◆ **Action item**
Return an exact transcript of the material below from the line containing "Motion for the" through its final line, and no other lines.

◆ **Information supplied**
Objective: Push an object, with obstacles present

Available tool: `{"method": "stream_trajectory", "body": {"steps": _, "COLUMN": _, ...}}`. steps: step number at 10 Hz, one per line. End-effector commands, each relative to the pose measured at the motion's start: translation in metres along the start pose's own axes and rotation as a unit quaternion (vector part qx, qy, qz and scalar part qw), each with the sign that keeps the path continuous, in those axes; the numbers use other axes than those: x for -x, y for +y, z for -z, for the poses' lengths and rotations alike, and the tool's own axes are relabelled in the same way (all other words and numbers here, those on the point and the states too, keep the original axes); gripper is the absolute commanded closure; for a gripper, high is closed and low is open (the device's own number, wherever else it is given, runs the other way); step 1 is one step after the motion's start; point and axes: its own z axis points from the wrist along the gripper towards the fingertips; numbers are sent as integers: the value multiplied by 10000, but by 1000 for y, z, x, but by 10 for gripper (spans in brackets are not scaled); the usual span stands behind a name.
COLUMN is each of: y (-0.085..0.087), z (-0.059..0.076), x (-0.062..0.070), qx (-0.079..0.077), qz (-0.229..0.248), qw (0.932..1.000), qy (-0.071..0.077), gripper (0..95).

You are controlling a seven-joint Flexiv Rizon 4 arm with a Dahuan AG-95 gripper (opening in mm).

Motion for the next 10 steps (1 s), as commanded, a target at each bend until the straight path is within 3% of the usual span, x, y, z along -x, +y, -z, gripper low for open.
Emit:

◆ **Solution to the exercise**
Motion for the next 10 steps (1 s), as commanded, a target at each bend until the straight path is within 3% of the usual span, x, y, z along -x, +y, -z, gripper low for open.
Emit:

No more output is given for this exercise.